Calculating column% to highlight the relationship of interest between the variables.
table(Gay_Marriage$GayMarriage, Gay_Marriage$Gender) %>%
prop.table(2)
##
## Female Male
## Favor 0.4974068 0.4026007
## Not sure 0.1353421 0.1035186
## Oppose 0.3672512 0.4938807
Visualizing the results of the column% table.
Gay_Marriage %>%
group_by(Gender, GayMarriage) %>%
summarize(n = n()) %>%
mutate(Percent = n/sum(n)) %>%
ggplot() +
geom_col(aes(x = Gender, y = Percent, fill = GayMarriage))
## `summarise()` regrouping output by 'Gender' (override with `.groups` argument)
From this analysis it’s clearly showing that, if we compare both for favoring case, 49% female favoring GayMarriage where only 40% male favoring it. Also, if we compare both again for oppositing case, 49% male oppositing it where 36% females are only oppositing it.
Calculating a chi-square test to determine if there is a statistically significant relationship between the variables.

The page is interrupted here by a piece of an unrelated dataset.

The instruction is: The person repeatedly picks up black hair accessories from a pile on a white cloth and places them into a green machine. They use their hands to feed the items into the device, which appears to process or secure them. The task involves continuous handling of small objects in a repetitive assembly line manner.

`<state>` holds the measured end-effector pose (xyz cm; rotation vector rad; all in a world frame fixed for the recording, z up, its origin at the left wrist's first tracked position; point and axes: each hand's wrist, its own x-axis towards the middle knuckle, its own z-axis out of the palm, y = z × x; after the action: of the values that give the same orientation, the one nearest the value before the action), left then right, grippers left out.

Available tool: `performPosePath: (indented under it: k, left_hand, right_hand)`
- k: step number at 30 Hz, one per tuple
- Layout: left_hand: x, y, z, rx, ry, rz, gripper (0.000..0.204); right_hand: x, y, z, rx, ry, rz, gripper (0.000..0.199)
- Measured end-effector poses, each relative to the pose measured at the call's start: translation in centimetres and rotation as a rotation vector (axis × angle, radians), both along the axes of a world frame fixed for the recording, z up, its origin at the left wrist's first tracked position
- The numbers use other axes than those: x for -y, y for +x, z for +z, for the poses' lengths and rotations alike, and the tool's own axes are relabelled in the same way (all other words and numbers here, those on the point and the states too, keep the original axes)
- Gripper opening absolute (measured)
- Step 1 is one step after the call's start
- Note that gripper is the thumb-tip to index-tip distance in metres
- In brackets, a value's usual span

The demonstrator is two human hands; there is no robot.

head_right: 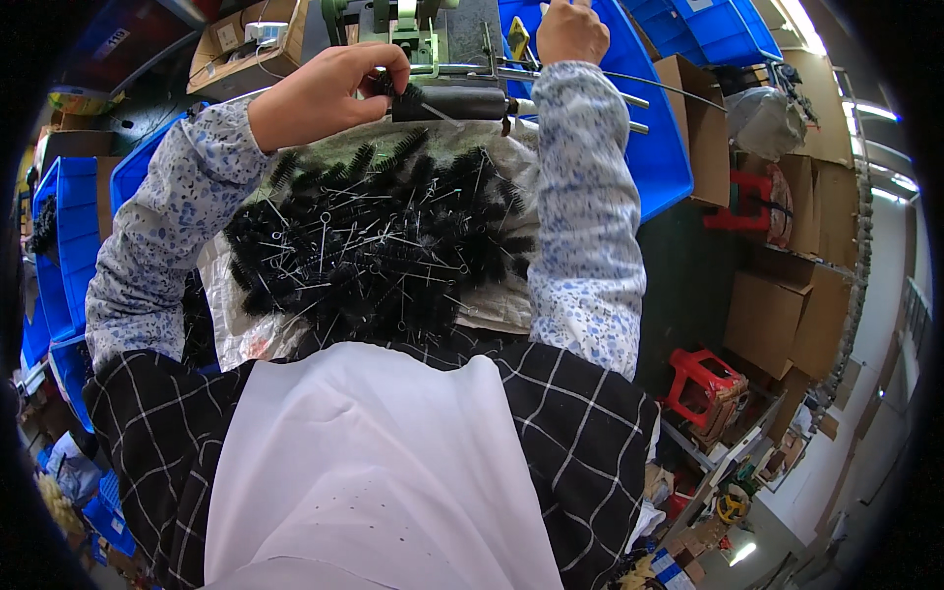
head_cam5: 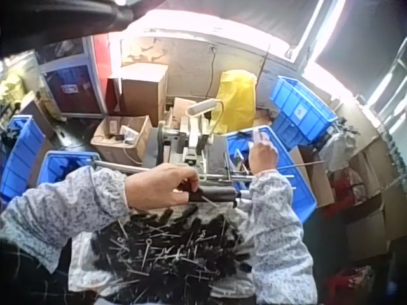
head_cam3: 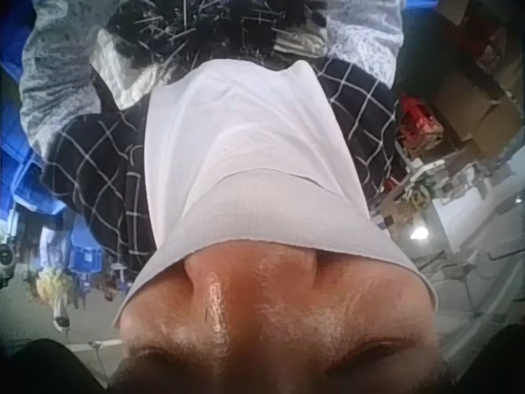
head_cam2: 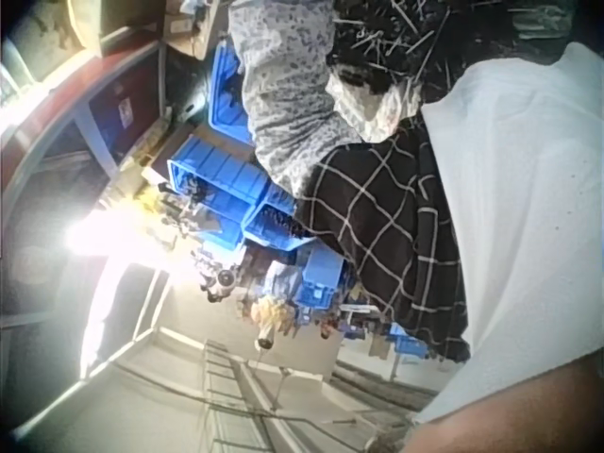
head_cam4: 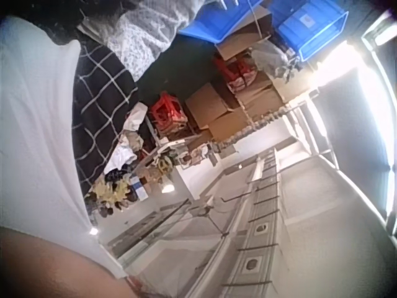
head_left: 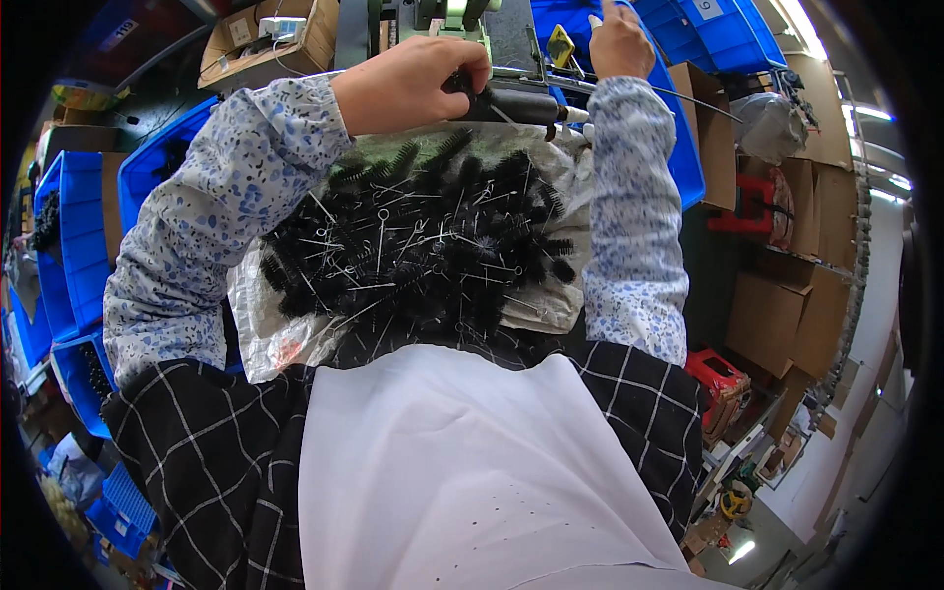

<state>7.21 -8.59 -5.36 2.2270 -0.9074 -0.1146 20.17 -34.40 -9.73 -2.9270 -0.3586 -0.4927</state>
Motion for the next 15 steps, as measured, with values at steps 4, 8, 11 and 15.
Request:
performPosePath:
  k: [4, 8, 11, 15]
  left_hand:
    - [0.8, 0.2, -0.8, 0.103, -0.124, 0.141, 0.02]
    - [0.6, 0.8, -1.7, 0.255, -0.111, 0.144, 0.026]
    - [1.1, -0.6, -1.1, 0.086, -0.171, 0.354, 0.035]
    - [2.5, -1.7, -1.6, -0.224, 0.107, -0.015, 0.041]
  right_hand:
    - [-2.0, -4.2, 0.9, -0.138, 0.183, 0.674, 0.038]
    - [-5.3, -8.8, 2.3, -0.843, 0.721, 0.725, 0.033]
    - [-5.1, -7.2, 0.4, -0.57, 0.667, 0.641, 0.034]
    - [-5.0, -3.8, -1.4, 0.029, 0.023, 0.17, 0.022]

chisq.test(Gay_Marriage$GayMarriage, Gay_Marriage$Gender)
##
## Pearson's Chi-squared test
##
## data: Gay_Marriage$GayMarriage and Gay_Marriage$Gender
## X-squared = 130.95, df = 2, p-value < 2.2e-16
This result indicated that there is a statistically significant relationship between Gender and GayMarriage. Which shows how female and male responsed to Gay_Marriage.